Le pionnier de cette vague, Éric Bordelet, sommelier d’origine installé en Normandie méridionale, sélectionne avec soin ses pommes à la main, selon leur maturité, pour ses cuvées gastronomiques stylées.
Quant à la maison Hérout, basée dans la Manche, elle privilégie le terroir avec un verger 100% bio. Elle travaille en « méthode ancestrale », avec une prise de mousse naturelle en bouteille. Le résultat : un cidre AOC Cotentin assez sec et réputé pour son amertume. Idéal pour un spritz !

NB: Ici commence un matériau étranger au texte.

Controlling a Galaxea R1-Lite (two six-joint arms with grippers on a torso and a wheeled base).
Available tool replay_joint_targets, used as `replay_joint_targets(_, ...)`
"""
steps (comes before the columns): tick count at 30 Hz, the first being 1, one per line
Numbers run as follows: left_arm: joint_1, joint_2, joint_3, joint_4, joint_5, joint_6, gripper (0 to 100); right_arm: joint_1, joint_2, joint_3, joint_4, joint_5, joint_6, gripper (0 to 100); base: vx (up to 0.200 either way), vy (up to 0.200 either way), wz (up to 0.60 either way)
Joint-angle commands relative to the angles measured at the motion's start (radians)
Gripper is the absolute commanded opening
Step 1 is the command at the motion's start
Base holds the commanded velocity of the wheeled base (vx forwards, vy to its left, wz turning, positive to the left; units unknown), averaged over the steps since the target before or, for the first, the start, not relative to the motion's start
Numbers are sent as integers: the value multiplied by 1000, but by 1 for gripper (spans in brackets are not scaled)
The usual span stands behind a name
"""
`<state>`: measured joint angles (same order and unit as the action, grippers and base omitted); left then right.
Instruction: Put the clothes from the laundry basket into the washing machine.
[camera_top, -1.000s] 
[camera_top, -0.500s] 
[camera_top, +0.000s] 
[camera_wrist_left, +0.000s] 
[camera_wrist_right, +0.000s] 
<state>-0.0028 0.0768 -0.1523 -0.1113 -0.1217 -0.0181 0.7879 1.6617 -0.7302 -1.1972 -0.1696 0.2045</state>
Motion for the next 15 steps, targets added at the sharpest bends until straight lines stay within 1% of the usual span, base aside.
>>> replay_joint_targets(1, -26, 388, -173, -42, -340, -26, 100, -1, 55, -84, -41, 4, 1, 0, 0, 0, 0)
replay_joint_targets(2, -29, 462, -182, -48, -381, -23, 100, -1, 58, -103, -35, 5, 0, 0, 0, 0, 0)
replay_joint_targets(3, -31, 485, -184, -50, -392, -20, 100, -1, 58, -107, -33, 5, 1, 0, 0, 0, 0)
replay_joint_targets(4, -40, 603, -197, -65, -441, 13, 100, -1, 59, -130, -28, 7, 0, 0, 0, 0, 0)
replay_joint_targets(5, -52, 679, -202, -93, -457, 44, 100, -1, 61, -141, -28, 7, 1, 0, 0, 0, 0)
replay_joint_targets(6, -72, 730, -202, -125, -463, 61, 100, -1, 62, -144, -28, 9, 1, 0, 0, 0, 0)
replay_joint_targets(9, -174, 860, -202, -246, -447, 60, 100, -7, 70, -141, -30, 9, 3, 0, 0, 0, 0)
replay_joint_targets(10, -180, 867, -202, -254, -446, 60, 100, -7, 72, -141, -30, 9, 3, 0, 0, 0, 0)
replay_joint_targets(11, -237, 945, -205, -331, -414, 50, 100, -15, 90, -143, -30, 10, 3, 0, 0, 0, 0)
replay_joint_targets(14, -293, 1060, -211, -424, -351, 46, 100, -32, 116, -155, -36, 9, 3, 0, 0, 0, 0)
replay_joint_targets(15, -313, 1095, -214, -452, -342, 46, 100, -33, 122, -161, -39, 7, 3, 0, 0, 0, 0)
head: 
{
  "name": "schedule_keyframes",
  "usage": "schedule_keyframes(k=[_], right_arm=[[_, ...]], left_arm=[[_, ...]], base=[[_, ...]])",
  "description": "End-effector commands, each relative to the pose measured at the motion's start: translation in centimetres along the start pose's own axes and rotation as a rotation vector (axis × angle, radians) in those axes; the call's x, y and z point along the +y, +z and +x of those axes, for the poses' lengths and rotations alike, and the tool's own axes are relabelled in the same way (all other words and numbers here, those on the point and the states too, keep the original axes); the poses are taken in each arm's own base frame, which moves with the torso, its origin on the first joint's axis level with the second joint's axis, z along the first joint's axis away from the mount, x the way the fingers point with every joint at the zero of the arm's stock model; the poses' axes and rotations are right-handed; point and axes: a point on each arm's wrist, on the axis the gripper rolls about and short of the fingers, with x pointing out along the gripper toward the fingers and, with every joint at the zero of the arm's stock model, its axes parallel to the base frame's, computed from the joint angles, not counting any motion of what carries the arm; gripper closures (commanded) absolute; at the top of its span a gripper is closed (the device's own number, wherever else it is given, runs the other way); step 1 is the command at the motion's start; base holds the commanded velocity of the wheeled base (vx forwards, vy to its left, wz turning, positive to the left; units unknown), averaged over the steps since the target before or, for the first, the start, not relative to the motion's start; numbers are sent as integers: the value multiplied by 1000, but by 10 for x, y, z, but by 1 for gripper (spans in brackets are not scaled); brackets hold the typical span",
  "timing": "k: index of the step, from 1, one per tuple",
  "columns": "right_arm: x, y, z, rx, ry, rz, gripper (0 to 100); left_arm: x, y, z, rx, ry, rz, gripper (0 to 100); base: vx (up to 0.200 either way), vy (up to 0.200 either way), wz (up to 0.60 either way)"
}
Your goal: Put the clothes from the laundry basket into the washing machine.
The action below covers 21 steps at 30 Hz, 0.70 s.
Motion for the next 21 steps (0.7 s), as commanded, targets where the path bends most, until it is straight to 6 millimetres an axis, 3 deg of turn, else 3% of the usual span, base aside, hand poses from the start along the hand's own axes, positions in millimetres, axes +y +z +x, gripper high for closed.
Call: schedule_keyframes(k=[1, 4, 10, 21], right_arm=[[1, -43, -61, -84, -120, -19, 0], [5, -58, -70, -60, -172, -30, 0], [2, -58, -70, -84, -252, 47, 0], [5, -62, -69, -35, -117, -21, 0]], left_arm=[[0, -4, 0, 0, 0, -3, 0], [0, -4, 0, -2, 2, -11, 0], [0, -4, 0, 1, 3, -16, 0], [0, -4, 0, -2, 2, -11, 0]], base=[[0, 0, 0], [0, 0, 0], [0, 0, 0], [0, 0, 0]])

À découvrir également chez la maison Dupont : le premier cidre tranquille monovariétal, Blanc de Pomme aux arômes minéraux.
Avis aux amateurs du petit frère du calvados, encore méconnu : le pommeau, assemblage de jus de pomme frais et de calvados, fait son come-back dans la mixologie. Poussé par l’Idac (nouveau site pommeaudenormandie.com), ce produit régional vient s’afficher sur les plages de Normandie avec une recette de cocktail accessible et rafraîchissante : Pocito, un pommeau version tonic agrémenté de jus de citron.